--- DATASET ---

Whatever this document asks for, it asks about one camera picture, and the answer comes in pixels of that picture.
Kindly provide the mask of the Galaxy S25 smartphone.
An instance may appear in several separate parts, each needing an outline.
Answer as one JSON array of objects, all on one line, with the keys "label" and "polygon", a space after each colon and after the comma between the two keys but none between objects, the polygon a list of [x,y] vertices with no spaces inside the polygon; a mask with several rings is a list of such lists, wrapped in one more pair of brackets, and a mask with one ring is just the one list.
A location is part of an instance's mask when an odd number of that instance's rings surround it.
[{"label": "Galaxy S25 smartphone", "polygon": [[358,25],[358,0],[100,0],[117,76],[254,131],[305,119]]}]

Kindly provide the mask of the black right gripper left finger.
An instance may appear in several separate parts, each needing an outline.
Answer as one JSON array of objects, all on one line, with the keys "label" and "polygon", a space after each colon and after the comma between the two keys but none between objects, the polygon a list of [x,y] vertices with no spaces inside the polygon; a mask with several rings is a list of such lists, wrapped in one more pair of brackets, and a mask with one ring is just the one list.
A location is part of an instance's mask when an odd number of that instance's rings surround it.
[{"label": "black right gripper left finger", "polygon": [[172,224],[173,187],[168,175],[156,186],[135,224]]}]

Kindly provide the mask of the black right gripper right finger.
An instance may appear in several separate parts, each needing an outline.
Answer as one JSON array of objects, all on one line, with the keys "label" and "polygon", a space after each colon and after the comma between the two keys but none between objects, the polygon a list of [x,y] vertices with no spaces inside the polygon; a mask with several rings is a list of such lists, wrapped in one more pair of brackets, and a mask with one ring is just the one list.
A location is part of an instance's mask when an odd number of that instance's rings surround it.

---

YOUR OBJECTIVE » Write out every entry again so that each line matches the original exactly.

SOLUTION TO THE PROBLEM »
Whatever this document asks for, it asks about one camera picture, and the answer comes in pixels of that picture.
Kindly provide the mask of the Galaxy S25 smartphone.
An instance may appear in several separate parts, each needing an outline.
Answer as one JSON array of objects, all on one line, with the keys "label" and "polygon", a space after each colon and after the comma between the two keys but none between objects, the polygon a list of [x,y] vertices with no spaces inside the polygon; a mask with several rings is a list of such lists, wrapped in one more pair of brackets, and a mask with one ring is just the one list.
A location is part of an instance's mask when an odd number of that instance's rings surround it.
[{"label": "Galaxy S25 smartphone", "polygon": [[358,25],[358,0],[100,0],[117,76],[254,131],[305,119]]}]

Kindly provide the mask of the black right gripper left finger.
An instance may appear in several separate parts, each needing an outline.
Answer as one JSON array of objects, all on one line, with the keys "label" and "polygon", a space after each colon and after the comma between the two keys but none between objects, the polygon a list of [x,y] vertices with no spaces inside the polygon; a mask with several rings is a list of such lists, wrapped in one more pair of brackets, and a mask with one ring is just the one list.
A location is part of an instance's mask when an odd number of that instance's rings surround it.
[{"label": "black right gripper left finger", "polygon": [[172,224],[173,187],[168,175],[156,186],[135,224]]}]

Kindly provide the mask of the black right gripper right finger.
An instance may appear in several separate parts, each needing an outline.
Answer as one JSON array of objects, all on one line, with the keys "label" and "polygon", a space after each colon and after the comma between the two keys but none between objects, the polygon a list of [x,y] vertices with no spaces inside the polygon; a mask with several rings is a list of such lists, wrapped in one more pair of brackets, and a mask with one ring is just the one list.
A location is part of an instance's mask when an odd number of that instance's rings surround it.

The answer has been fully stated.